Environments that struggle with deprivation are at higher risk for greater occurrence of disability hate crime. In southeast England, many with intellectual disabilities recall places such as schools, day centers, distant neighborhoods, and even forms of public transportation as areas "where bad things happen". Disability hate crime was stated as most prevalent in schools, colleges, and daycares.

It has been proven on multiple occasions that disability hate crimes are underreported due to police enforcement consistently making their own assumptions of the situation at hand and abusers perceiving impairments as vulnerability.

The UK Crown Prosecution Service's Annual Hate Crime Report, shows that 11,624 cases of racial or religious hate crime were prosecuted in England and Wales in 2009, with 10,690 leading to successful convictions. By contrast, only 363 prosecutions and 299 convictions were for disability hate crimes.

Through the years of 2012 and 2013, a crime survey among a large population of England and Wales had been completed. It was acknowledged that out of the estimated 62,000 disability-related hate crimes that happened during that time period, only 1,841 had been recorded by the police.

The UK charity Scope has conducted research into the prevalence and experience of disability hate crime, summarizing their findings and those of other disability groups in the report Getting Away With Murder Katharine Quarmby, who wrote the report and was the first British journalist to investigate disability hate crime, has also written a book on the matter.

== Perceived vulnerability ==
The treatment of disability hate crimes has been affected by the perception of disabled people as inherently vulnerable. This is a multi-faceted issue. Unfounded application of the 'vulnerable' label to a disabled person is considered a form of infantilization, a type of ableism in which disabled people are regarded as childlike, rather than as functioning adults.

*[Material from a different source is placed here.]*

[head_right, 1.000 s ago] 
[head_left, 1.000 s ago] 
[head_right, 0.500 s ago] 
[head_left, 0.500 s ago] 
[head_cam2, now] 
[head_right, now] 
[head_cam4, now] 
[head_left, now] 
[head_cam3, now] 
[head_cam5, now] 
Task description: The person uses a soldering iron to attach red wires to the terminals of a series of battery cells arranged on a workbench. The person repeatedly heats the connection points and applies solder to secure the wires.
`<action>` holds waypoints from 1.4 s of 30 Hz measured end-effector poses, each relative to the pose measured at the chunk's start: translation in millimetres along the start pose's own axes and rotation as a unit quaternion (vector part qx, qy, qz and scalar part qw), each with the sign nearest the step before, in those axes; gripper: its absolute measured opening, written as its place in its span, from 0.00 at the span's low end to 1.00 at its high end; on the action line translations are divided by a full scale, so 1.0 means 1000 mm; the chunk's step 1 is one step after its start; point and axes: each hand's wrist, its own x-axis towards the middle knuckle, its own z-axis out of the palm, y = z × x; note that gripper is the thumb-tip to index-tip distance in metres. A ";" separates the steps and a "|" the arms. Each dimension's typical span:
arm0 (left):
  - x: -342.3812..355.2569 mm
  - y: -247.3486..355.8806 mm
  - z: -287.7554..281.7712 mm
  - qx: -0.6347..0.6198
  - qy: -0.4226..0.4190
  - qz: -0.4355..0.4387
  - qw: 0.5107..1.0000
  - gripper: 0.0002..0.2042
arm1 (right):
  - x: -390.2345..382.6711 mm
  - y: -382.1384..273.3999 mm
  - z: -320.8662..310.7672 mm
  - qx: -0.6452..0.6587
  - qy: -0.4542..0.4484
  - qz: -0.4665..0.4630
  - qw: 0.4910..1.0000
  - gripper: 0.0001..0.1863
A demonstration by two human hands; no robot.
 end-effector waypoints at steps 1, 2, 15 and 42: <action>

Perceptions of vulnerability can also lead to the perception that the victim is partially or entirely responsible for the crime. For example, a disabled person may be perceived as having been at fault due to being alone after dark, i.e., engaged in risky behaviour. This pattern of victim-blaming has also appeared in the prosecution of rape and other sexual crimes.

On the other hand, it has been suggested that the vulnerability of victims is a key factor in all crimes. It has been applied to a wide variety of scenarios, including people working at night or handling large amounts of money, although these are situations; not categories of people.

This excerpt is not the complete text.